Lesson learnt from Kaggle - Bengali Image Classification Competition

python
kaggle
My first silver medal on Kaggles Competition - Bengali Image Classification Competition. 10 lessons learn!
Published

March 21, 2020

I have teamed up with a friend to participate in the Bengali Image Classification Competition. We struggled to get a high rank in the Public leaderboard throughout the competition. In the end, the result is a big surprise to everyone as the leaderboard shook a lot.

Public Leaderboard

Public Leaderboard

The final private score was much lower than the public score. It suggests that most participants are over-fitting Public leaderboard.

The Classification Task

This is an image classification competition. We need to predict 3 parts of Bengali characters root, consonant and vowel. It is a typical classification tasks like the MNIST dataset.

Grapheme example

Evaluation Metrics

The competition use macro-recall as the evaluation metric. In general, people get >96% recall in training, the tops are even getting >99% recall.

Code
python
import numpy as np
import sklearn.metrics

scores = []
for component in ['grapheme_root', 'consonant_diacritic', 'vowel_diacritic']:
    y_true_subset = solution[solution[component] == component]['target'].values
    y_pred_subset = submission[submission[component] == component]['target'].values
    scores.append(sklearn.metrics.recall_score(
        y_true_subset, y_pred_subset, average='macro'))
final_score = np.average(scores, weights=[2,1,1])

Model (Bigger still better)

We start with xresnet50, which is a relatively small model. As we have the assumption that this classification task is a very standard task, therefore the difference of model will not be the most important one.

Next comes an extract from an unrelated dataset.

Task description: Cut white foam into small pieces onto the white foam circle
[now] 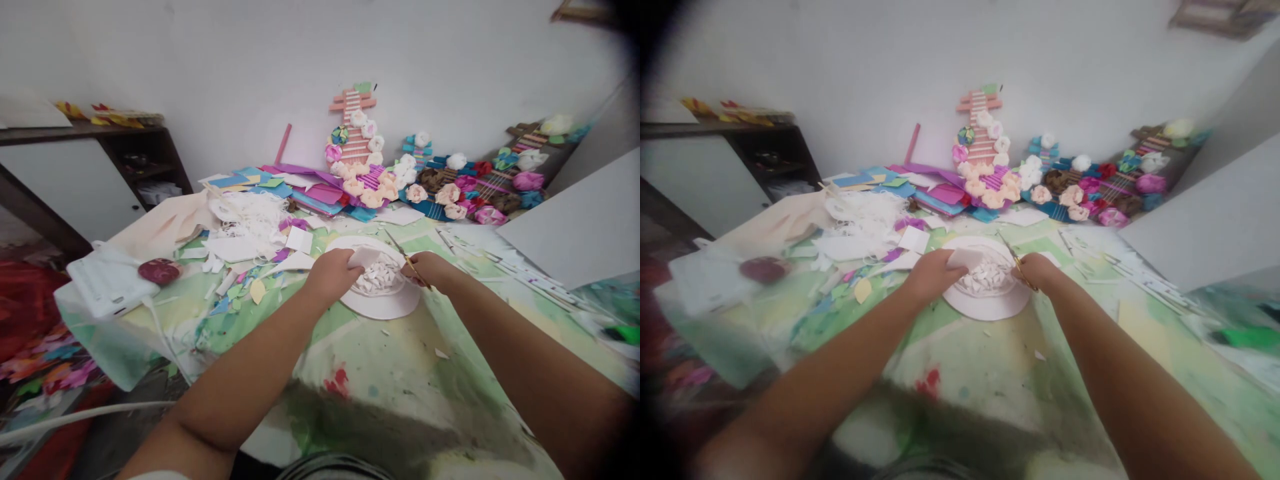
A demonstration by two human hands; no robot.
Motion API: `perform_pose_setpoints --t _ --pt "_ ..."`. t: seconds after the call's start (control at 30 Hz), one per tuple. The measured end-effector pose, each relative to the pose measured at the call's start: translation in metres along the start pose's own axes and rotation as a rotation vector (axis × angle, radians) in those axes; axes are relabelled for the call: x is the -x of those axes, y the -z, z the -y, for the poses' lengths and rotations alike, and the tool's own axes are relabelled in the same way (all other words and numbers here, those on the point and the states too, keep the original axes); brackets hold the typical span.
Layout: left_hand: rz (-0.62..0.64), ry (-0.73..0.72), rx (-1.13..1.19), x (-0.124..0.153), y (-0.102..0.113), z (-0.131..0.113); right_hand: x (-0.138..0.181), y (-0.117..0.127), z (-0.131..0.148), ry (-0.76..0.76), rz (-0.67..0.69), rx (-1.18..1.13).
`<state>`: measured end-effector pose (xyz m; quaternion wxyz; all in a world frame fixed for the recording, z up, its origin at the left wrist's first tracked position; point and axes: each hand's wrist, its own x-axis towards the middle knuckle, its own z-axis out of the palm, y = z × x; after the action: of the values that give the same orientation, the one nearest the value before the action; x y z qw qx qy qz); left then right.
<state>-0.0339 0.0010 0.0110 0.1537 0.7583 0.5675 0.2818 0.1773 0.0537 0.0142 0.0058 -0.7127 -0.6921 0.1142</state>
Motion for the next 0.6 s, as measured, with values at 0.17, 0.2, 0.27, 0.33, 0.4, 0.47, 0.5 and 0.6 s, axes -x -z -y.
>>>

Thus we pick xresnet50 as it has a good performance in terms of accuracy and train relatively fast.

Near the end of the competition, we switch to a larger model se-resnext101. It requires triple training time plus we have to scale down the batch size as it does not fit into the GPU memory. Surprisingly (maybe not surprising to everyone), the bigger model did boost the performance more than I expected with ~0.3-0.5% recall. It is a big improvement as the recall is very high (~0.97), in other words, it reduces ~10% error solely by just using a better model, not bad!

Augmentation

There are never “enough” data for deep learning, so we always try our best to collect more data. Since we cannot collect more data, we need data augmentation. We start with rotation + scale. We also find MixUp and CutMix is very effective to boost the performance. It also gives us roughly 10% boost initially from 0.96 -> 0.964 recall.

CutMix & MixUp

Example of Augmentation

Mixup is simple, if you know about photography, it is similar to have double exposure of your photos. It overlays two images (cat+dog in this case) by sampling weights. So instead of prediction P(dog) = 1, the new target could become P(dog) = 0.8 and P(cat) = 0.2.

CutMix shares a similar idea, instead of overlay 2 images, it crops out a certain ratio of the image and replaces it with another one.

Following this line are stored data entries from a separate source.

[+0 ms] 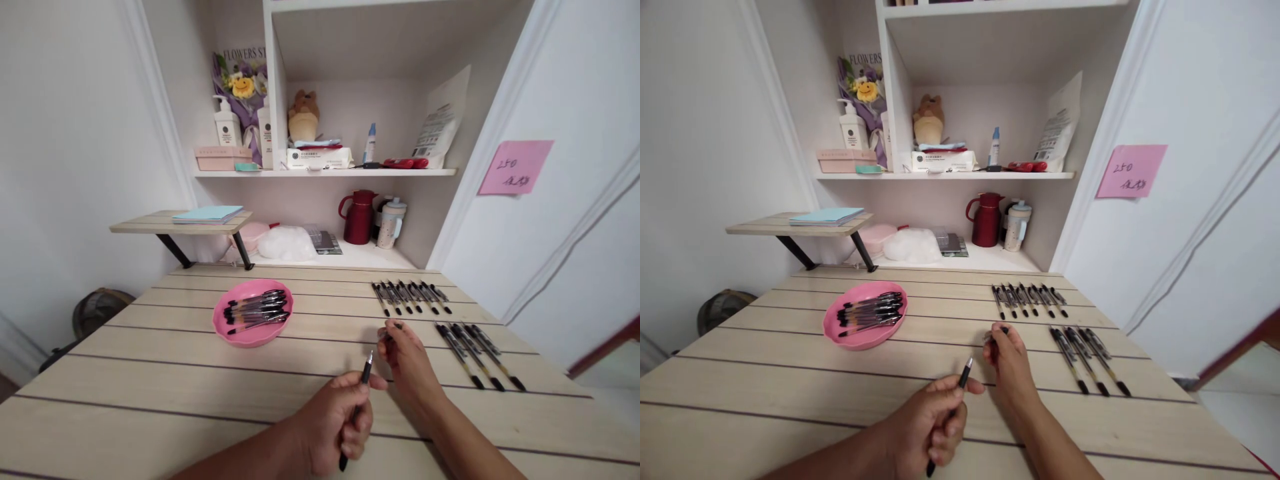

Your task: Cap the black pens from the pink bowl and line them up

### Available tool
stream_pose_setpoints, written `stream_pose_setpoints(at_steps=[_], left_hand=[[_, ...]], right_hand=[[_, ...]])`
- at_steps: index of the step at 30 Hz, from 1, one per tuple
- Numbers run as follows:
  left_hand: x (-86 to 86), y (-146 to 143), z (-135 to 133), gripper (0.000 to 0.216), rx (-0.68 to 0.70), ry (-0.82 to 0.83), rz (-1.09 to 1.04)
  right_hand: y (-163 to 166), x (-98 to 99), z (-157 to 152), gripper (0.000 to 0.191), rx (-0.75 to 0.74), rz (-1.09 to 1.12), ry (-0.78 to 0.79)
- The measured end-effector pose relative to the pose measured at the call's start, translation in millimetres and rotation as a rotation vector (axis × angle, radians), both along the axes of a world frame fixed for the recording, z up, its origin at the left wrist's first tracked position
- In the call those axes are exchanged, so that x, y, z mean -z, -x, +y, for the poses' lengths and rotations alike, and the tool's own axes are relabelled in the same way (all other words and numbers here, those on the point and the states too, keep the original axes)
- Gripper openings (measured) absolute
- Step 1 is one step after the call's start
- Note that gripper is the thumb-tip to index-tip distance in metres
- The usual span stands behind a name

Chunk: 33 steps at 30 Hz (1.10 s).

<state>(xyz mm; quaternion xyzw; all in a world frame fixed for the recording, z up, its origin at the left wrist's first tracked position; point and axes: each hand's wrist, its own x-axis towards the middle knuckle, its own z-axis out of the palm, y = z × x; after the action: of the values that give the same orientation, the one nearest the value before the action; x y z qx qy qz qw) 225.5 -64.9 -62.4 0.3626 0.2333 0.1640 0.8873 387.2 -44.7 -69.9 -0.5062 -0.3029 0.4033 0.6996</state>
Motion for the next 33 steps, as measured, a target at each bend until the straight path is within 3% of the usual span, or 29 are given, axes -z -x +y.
stream_pose_setpoints(at_steps=[5,8,11,14,20,26,33], left_hand=[[2.5,-1,4,0.034,-0.076,0.022,0.003],[4.6,-1,8,0.035,-0.105,0.023,-0.003],[5.6,-1,10,0.036,-0.109,0.024,-0.02],[6.2,-2,9,0.036,-0.123,0.014,-0.025],[15.4,-5,12,0.039,-0.079,-0.016,-0.057],[21.6,-7,18,0.046,-0.079,-0.125,-0.094],[17.1,-5,18,0.048,-0.075,-0.171,-0.063]], right_hand=[[8,-2.8,-4,0.042,-0.142,0.008,0.048],[6,1.9,1,0.05,-0.152,-0.138,0.037],[-9,9.7,19,0.053,-0.115,-0.42,0.099],[-35,8.0,46,0.04,-0.014,-0.862,0.287],[-77,-18.6,108,0.013,0.081,-1.177,0.448],[-66,-16.3,144,0.02,0.089,-1.345,0.59],[-53,-21.2,148,0.026,0.078,-1.351,0.621]])
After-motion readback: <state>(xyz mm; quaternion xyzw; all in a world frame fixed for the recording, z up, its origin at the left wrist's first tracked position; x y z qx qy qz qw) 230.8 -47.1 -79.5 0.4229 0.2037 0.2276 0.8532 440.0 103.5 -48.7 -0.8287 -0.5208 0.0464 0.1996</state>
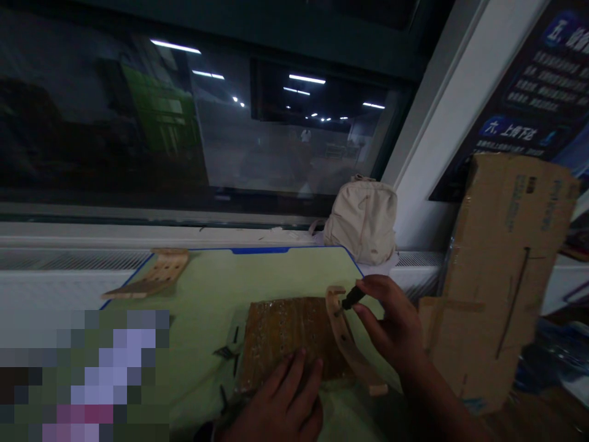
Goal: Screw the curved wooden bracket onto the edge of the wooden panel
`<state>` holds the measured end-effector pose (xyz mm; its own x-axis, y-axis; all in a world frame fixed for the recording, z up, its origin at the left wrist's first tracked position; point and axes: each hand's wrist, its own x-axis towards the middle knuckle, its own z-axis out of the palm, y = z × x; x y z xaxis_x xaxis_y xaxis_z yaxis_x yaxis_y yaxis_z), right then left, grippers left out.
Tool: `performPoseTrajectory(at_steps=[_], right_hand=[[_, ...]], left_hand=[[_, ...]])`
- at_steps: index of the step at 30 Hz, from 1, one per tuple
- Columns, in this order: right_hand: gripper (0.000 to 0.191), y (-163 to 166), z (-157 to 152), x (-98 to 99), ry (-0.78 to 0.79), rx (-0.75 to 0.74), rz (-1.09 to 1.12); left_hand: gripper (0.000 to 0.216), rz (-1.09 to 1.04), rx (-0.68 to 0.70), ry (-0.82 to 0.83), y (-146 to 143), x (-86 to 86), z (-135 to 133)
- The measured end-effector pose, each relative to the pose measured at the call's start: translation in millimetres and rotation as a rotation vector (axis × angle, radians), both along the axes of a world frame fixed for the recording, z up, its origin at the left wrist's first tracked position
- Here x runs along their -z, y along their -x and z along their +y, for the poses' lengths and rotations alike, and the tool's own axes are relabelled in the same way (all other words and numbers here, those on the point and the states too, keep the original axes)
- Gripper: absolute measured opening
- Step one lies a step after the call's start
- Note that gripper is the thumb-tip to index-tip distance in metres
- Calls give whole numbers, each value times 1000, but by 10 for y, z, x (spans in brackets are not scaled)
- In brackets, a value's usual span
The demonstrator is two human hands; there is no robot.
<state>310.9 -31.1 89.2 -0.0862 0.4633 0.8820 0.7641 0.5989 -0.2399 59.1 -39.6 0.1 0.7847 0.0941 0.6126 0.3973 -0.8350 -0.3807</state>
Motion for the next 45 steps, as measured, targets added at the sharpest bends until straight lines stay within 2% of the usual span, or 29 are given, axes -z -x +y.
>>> performPoseTrajectory(at_steps=[4, 8, 12, 15, 18, 22, 26, 29, 31, 33, 36, 40, 42, 45], right_hand=[[32, 73, -24, 15, 40, -54, 45], [18, -19, 22, 71, 19, 68, 145], [17, -41, -23, -33, -77, 76, 19], [23, 38, -84, -89, -48, 17, -69], [27, 72, -82, -42, 3, -16, -83], [15, -49, 14, 52, -29, 119, 56], [5, -170, 76, 46, -32, 210, 34], [11, -137, 57, 53, 2, 123, 38], [19, -83, 40, 83, 81, 10, 66], [21, -44, 39, 117, 114, -36, 95], [15, -64, 80, 154, 80, 33, 166], [18, -166, 152, 179, 47, 132, 189], [19, -174, 156, 187, 37, 114, 152], [23, -89, 119, 202, 91, -6, 158]], left_hand=[[19, -5, -8, -3, -8, 12, 11], [15, -40, 0, -29, -9, 85, 57], [19, 22, -11, -46, 17, 115, 66], [22, 40, -19, -35, 37, 77, 51], [21, 27, -21, -46, 26, 39, 47], [19, -76, -27, -118, -57, 107, 76], [29, -195, -109, -127, -137, 252, 121], [31, -189, -116, -111, -143, 294, 136], [31, -199, -124, -107, -124, 267, 130], [27, -153, -107, -124, -93, 209, 112], [21, -44, -53, -129, -49, 120, 83], [23, -68, -50, -114, -35, 104, 86], [25, -80, -58, -127, -39, 116, 98], [25, -41, -48, -126, -32, 91, 90]])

It always surprises me that these augmented data does not make much sense to a human, but it is very effective to improve model accuracy and reduce overfitting empirically.

Logging of Experiment

I normally just log my experiment with a simple CSV and some printing message. This start to get tedious when there are more than 1 people to work. It is important to communicate the results of experiments. I explore Hydra and wandb in this competition and they are very useful.

Hydra

Hydra for configuration composition

It is often a good idea to make your experiment configurable. We use Hydra for this purpose and it is useful to compose different configuration group. By making your hyper-paramters configurable, you can define an experiment by configuration files and run multiple experiments. By logging the configuration with the training statistics, it is easy to do cross-models comparison and find out which configuration is useful for your model.

I have written an short example for how to use Hydra.

Wandb

wandb (Weight & Biases) does a few things. It provides built-in functions that automatically log all your model statistics, you can also log your custom metrics with simple functions.

  • Compare the configuration of different experiments to find out the model with the best performance.
  • Built-in function for logging model weights and gradient for debugging purpose.
  • Log any metrics that you want

All of these combined to make collaboration experience better. It is really important to sync the progress frequently and getting everyone results in a single platform makes these conversations easier.

image.png

Stochastic Weight Averaging

This is a simple yet effective technique which gives about 0.3-0.4% boost to my model. In simple words, it takes snapshots of the model weights during training and takes an average at the end. It provides a cheap way to do models ensemble while you are only training 1 model. This is important for this competition as it allows me to keep training time short enough to allow feedback within hours and reduce over-fitting.)

image.png

Larger is better (image size)

We downsample our image size to 128x128 throughout the competition, as it makes the model train faster and we believe most technique should be transferable to larger image size. It is important to keep your feedback loop short enough (hours if not days). You want your training data as small as possible while keeping them transferable to your full dataset. Once we scale our image to full size, it takes almost 20 hours to train a single model, and we only have little chance to tune the hyper-parameters before the competition end.

Debug & Checkpoint

There was a time we develop our model separately and we didn’t sync our code for a while. We refactor our code during the time and it was a huge mistake. It turns out our pre-refactor code trains much better model and we introduce some unknown bug. It is almost impossible to find out as we change multiple things. It is so hard to debug a neural network and testing it thoroughly is important. Injecting a large amount of code may help you to run an experiment earlier, but you may pay much more time to debug it afterwards.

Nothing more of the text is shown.